Am Abend des 1. April brannte im Hause der Frau Hirgstettner das Gaslicht nicht mehr. Tagsüber hatten zwei städtische Arbeiter sich an der Leitung in der Luitpoldstraße zu schaffen gemacht und jede Auskunft verweigert. Als nun Frau Offiziant Koppenwallner, welche in dem Hirgstettnerschen Hause wohnte, im Gange Licht machen wollte und immer wieder den Gashahn aufdrehte, blieb es dessenungeachtet dunkel.

Obwohl sofort eine Magd zum Leiter der Gasanstalt geschickt wurde, kam niemand zur Abhilfe. Auch den 2. und 3. April ließ sich der städtische Installateur nicht blicken.

Am 4. April ging Frau Ursula Hirgstettner selbst im Zustande der höchsten Aufregung, da die Familie Koppenwallner sofort kündigen wollte, zu Herrn Gasanstaltsdirektor Pfrombeck und stellte ihn entrüstet zur Rede.

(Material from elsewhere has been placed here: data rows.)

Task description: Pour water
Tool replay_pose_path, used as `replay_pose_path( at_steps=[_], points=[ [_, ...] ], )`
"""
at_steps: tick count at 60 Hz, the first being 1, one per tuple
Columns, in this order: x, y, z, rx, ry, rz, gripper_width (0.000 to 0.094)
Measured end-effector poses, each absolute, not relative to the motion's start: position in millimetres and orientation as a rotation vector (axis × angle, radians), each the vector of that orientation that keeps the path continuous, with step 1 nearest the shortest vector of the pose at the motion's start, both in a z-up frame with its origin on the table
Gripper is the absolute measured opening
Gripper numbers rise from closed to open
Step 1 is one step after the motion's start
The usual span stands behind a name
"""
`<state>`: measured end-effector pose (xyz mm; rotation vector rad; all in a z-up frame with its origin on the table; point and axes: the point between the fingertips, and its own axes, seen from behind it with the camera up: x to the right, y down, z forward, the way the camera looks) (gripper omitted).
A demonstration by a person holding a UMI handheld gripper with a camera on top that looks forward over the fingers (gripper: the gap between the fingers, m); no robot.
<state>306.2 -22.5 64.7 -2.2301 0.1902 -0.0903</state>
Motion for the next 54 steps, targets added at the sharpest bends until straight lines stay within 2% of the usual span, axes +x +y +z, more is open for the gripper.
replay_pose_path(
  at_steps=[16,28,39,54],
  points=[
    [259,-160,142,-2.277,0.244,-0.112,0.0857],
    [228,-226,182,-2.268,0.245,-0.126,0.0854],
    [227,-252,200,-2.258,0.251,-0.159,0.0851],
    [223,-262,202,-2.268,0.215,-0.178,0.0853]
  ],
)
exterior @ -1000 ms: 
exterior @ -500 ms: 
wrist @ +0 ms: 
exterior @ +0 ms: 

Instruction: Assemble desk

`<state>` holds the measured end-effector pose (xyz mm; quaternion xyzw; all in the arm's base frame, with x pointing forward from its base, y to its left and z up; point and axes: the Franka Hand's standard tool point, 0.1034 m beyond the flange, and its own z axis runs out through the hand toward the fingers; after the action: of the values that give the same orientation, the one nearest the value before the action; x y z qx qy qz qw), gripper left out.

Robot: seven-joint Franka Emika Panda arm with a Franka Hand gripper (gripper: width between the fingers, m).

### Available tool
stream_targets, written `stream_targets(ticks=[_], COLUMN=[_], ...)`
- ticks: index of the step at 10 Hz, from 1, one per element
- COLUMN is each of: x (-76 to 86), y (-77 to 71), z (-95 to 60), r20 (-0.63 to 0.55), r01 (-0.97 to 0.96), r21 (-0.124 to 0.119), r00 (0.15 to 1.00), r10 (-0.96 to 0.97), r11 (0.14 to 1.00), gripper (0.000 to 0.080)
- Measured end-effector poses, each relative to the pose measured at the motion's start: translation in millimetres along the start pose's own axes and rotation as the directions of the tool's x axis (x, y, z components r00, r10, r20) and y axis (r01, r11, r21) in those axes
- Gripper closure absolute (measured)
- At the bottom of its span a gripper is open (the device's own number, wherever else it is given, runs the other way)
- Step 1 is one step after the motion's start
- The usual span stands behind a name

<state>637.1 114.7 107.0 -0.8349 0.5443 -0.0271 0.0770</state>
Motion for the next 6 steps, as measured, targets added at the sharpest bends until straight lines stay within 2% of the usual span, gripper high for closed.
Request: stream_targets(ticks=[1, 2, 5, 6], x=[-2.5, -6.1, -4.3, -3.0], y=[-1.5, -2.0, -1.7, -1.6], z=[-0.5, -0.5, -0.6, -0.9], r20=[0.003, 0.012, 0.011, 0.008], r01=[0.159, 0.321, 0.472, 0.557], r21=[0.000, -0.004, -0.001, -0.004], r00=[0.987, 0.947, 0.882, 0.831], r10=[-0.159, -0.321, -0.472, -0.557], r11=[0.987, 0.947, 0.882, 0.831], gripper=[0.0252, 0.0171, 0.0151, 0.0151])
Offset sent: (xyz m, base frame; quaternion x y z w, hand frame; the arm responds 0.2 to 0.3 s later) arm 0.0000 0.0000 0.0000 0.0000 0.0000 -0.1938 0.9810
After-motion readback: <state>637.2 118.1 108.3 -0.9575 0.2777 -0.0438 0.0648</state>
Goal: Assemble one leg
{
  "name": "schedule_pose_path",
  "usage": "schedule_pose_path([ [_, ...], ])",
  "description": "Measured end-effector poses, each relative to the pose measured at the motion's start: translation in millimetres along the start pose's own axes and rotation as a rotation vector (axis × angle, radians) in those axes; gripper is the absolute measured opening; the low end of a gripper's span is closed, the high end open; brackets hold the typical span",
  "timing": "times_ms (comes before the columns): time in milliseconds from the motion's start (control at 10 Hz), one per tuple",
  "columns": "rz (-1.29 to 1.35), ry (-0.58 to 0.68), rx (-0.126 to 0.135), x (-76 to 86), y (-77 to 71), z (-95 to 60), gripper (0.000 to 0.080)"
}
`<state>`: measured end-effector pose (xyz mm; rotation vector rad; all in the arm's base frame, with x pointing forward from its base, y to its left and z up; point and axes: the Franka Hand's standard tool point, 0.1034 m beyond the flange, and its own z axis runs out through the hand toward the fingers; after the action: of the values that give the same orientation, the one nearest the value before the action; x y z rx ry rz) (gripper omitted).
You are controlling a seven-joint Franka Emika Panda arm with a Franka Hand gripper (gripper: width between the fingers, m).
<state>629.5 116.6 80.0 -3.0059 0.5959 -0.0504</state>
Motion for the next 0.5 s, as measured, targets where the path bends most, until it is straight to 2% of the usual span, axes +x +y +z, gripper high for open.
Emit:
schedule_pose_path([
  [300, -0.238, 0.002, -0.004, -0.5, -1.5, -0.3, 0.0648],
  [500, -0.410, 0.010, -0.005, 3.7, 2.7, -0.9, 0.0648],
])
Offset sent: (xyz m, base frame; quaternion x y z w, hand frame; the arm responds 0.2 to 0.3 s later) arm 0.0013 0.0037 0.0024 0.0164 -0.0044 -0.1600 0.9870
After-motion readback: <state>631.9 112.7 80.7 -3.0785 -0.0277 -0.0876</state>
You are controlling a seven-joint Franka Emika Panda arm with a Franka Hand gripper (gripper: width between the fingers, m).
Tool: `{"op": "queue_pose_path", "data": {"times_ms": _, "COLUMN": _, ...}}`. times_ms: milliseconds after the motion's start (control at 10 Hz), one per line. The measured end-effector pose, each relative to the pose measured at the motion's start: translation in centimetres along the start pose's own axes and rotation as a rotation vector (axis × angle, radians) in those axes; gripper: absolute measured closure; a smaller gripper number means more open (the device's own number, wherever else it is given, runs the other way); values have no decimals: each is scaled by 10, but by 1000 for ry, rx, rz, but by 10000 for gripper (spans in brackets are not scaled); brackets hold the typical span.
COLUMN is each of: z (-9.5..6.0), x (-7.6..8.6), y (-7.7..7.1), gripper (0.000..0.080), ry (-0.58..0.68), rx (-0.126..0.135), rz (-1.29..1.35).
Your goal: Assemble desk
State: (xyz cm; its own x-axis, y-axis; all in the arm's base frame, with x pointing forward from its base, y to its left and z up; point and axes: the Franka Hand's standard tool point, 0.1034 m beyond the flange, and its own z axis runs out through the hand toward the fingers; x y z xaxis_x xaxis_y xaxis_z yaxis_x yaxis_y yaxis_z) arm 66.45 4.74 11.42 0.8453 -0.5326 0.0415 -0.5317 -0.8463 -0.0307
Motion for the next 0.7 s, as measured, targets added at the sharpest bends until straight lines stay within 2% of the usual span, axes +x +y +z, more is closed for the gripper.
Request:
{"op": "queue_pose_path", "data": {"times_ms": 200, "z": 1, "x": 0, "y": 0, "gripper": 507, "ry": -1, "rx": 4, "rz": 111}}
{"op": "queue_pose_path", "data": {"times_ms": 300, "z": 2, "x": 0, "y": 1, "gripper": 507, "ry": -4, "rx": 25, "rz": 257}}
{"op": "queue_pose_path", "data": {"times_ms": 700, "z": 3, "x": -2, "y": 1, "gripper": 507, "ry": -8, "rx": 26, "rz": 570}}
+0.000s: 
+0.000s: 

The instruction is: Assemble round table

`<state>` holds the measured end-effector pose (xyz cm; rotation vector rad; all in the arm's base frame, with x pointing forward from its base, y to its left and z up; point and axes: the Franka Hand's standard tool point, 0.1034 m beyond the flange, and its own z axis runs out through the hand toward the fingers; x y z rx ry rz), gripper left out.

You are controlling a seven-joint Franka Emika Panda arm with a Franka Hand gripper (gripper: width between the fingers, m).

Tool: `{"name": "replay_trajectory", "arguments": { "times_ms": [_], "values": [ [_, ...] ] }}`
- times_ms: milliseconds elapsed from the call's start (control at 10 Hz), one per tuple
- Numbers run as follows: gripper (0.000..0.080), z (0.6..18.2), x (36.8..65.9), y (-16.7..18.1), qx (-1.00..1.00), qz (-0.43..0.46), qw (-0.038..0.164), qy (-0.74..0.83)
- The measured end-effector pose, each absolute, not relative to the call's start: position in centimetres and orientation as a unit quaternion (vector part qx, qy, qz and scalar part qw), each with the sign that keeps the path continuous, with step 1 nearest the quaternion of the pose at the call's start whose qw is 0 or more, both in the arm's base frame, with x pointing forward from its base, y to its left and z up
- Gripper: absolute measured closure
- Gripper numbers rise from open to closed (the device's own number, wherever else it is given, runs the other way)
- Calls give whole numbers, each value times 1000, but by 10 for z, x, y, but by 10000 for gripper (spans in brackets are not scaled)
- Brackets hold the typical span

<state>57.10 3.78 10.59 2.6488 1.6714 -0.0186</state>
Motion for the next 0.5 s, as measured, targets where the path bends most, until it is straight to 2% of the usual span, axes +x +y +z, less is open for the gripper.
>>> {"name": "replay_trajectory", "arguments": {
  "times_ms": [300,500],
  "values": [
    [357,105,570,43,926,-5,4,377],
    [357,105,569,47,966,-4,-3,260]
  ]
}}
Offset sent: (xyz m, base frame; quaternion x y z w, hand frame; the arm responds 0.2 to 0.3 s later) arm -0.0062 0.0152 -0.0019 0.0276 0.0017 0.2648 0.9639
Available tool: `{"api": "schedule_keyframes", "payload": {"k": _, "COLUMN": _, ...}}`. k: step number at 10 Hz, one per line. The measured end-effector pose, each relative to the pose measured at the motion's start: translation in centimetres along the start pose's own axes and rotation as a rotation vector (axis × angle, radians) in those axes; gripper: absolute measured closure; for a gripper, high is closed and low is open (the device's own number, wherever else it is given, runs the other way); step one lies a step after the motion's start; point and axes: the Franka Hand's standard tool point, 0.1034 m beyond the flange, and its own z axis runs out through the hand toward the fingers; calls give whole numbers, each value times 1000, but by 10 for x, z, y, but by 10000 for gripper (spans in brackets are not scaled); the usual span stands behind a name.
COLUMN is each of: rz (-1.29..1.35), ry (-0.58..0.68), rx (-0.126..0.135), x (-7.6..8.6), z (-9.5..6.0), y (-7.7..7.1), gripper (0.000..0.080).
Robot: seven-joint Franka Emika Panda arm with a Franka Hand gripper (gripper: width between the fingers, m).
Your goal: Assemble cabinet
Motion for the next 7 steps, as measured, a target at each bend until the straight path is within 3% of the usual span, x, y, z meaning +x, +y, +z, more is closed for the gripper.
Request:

„Nur net so hitzig!“ sagte Herr Pfrombeck gelassen. „Am Gas fehlt’s net, aba wahrscheinli fehlt’s an der Leitung. Vielleicht hamm S’ dös letzte Quartal net zahlt?“

„Dös tat i mir scho verbitt’n! I bin meiner Lebtag nix schuldi blieb’n ...“

„Ja no! Na werd’s wo anders fehl’n. Mi geht dös nix o. De Gasleitung hat da Herr Magistratsrat Mühlberger unter sich. Da müassen S’ zu dem geh’ und frag’n.“

Nun ging der Frau Ursula Hirgstettner allerdings ein Licht auf, aber als resolute Witwe ging sie unverzagt in den Kampf um ihr gutes Recht und in den Laden des Bäckermeisters und Magistratsrates Mühlberger.